Global year-to-date IT spending on Big Data products has surpassed $28 billion, and is expected to top $34 billion in 2013 according to a new report from Gartner.  To put that number in perspective, that’s enough money to buy iPad Minis for the entire population of Mexico, fill the gas tank of every car and truck in North America, or buy a foot long sandwich from Subway for every single person on earth.

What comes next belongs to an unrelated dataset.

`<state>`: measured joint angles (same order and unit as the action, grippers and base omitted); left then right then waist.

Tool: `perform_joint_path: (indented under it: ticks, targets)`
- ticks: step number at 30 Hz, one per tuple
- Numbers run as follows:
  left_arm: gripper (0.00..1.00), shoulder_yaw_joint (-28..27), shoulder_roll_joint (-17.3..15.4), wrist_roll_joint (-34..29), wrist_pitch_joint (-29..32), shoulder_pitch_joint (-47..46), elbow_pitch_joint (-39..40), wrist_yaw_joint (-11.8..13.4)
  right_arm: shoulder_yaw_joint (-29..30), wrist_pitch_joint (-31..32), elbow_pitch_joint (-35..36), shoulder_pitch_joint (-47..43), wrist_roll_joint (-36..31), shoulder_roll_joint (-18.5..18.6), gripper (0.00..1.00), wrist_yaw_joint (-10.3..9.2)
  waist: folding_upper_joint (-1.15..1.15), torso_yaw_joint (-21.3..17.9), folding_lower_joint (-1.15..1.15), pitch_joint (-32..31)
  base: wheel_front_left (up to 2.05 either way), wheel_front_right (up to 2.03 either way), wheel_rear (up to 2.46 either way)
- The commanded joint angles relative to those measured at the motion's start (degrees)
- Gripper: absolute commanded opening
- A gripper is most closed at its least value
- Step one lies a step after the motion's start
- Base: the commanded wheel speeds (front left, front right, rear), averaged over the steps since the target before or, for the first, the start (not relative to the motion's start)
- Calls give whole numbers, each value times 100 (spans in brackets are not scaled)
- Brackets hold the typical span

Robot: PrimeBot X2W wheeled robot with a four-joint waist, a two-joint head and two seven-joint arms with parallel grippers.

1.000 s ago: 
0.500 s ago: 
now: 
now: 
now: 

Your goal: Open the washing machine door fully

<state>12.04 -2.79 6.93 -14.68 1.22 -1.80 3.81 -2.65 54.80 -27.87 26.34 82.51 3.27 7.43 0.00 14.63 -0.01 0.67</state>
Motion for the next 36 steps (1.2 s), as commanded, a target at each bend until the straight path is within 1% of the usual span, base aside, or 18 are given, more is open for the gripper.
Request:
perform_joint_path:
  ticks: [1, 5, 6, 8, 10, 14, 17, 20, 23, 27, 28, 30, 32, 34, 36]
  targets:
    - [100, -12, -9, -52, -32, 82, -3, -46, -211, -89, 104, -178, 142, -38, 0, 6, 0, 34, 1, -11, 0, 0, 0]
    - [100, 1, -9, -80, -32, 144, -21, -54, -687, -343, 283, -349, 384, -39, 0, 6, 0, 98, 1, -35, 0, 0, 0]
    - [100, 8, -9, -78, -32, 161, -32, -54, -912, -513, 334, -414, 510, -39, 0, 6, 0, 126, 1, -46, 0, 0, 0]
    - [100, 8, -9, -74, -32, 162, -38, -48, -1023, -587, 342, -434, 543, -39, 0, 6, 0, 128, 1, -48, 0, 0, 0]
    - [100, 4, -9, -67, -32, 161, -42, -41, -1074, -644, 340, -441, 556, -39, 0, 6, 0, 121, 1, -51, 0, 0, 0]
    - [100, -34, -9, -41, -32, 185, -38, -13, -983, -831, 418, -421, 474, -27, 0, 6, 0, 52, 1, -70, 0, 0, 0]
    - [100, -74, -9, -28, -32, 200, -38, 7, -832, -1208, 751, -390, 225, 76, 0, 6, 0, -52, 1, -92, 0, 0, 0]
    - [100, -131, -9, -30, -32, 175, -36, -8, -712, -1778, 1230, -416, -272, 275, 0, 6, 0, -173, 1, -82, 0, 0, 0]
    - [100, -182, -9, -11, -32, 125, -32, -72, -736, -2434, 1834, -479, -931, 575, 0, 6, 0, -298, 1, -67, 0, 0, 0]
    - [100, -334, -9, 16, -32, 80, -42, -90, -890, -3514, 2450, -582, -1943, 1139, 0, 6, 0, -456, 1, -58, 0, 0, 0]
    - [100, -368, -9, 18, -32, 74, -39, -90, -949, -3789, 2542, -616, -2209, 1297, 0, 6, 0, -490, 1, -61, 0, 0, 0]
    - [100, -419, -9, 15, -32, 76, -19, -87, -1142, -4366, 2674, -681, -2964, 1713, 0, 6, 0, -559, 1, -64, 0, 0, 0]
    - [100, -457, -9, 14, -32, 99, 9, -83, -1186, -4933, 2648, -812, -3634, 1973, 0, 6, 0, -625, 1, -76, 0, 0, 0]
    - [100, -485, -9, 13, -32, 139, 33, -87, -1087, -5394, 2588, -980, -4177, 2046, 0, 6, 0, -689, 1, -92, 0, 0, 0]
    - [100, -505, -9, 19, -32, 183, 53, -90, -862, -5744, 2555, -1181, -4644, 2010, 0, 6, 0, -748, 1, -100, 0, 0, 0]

Astonishingly enough this figure excludes powder deployed on the buying spree for Big Data assets by IT Services giants like SAP, Oracle, Salesforce, and Microsoft, as well as mid-market and niche players looking to add capabilities and win more enterprise level deployments.  Particularly in Silicon Valley there is a large ecosystem of startups that are specializing in incubating advances in Big Data capabilities including social network analysis and content analytics.  Potentially, they could really eat into the multi-billion-dollar market for business intelligence software, currently dominated by IBM Cognos, SAP’s Business Objects, and Oracle Hyperion.

So naturally the large players have spared no expense in buying these technologies from successful startups looking to scale their products.  At least for now, it is far more economical for companies to acquire analytics capabilities than build them in-house.  This reality has driven an abundance of M&A activity even in the mid-market range such as VMware’s purchase of Cetas Software in April to last month’s pickup of Kitenga by Dell.

Pat Gelsinger, COO of storage giant EMC says he foresees big data spending continuing to grow at 15-20%+ per year.  EMC and virtually every IT conglomerate, including IBM, Oracle, HP, Dell, Salesforce, SAP, and Hitachi is investing heavily in both creating new Big Data products and on M&A deals ranging from as little as $10 million all the way to the multi-billion level.  Also in on the hunt for acquisitions are Private Equity firms and VCs, including Accel and IA Ventures who both launched $100 million Big Data funds this year.  Accel earlier participated in an $84 million Series A round of predictive analytics provider Opera Solutions at a staggering half-billion dollar valuation.  GE and Indian IT services giant Wipro have also recently announced they both intend to spend over $1 billion each on analytics acquisitions over the next eighteen months.

Just this morning, Indian IT vendor MphasiS is announced it buying US based data analytics company, Digital Risk, for US$200 million in an all-cash deal.

2013 will be a good time for profitable Big Data startups to catch the M&A wave, while it is still strong.